YOUR TASK: Could you print the lines below exactly, from the one holding "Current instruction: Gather" through the last line, with no other output?

GIVEN INFORMATION:
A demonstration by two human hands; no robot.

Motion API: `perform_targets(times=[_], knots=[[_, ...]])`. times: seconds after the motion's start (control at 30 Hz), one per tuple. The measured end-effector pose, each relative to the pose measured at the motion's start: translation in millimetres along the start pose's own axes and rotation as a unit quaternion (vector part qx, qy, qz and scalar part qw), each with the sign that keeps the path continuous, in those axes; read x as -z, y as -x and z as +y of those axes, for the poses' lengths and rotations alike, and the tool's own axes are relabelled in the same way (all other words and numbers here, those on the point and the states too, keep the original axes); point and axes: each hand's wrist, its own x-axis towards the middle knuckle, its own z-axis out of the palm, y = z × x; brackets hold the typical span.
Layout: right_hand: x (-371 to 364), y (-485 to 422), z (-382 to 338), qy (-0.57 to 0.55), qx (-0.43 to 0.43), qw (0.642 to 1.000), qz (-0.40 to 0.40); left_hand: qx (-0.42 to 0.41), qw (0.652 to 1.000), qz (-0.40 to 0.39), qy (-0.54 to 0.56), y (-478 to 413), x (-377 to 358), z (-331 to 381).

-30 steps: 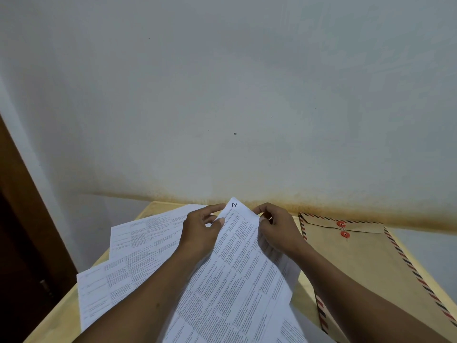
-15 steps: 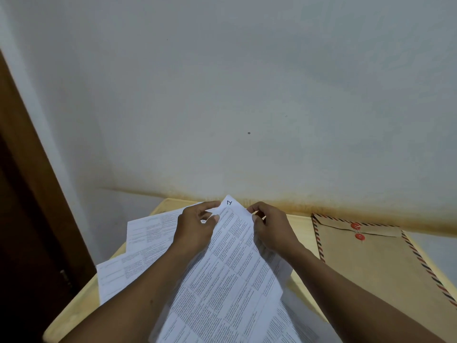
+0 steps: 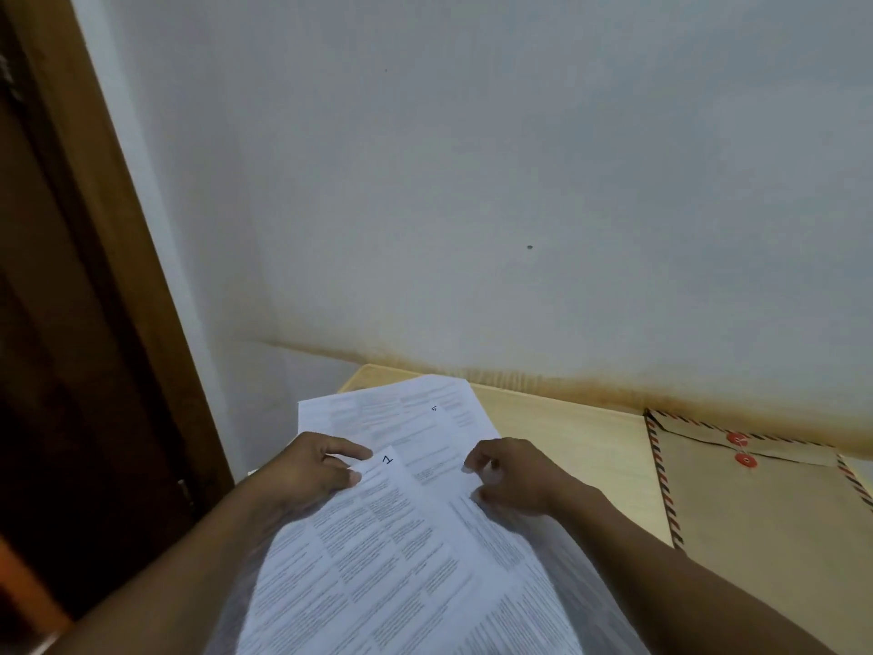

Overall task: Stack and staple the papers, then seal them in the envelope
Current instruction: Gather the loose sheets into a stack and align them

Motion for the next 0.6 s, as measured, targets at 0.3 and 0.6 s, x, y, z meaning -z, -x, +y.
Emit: perform_targets(times=[0.3, 0.6], knots=[[-0.6, -5.4, -4.8, 0.086, 0.028, 0.996, 0.014, -0.005, 0.999, -0.025, -0.034, -7.4, -3.4, 1.1], [-8.4, -4.2, 0.7, 0.043, 0.035, 0.998, -0.018, -0.009, 0.999, -0.017, -0.030, -9.2, -17.5, -7.8]])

WRITTEN SOLUTION:
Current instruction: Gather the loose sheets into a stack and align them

Motion for the next 0.6 s, as measured, targets at 0.3 and 0.6 s, x, y, z meaning -z, -x, +y.
Emit: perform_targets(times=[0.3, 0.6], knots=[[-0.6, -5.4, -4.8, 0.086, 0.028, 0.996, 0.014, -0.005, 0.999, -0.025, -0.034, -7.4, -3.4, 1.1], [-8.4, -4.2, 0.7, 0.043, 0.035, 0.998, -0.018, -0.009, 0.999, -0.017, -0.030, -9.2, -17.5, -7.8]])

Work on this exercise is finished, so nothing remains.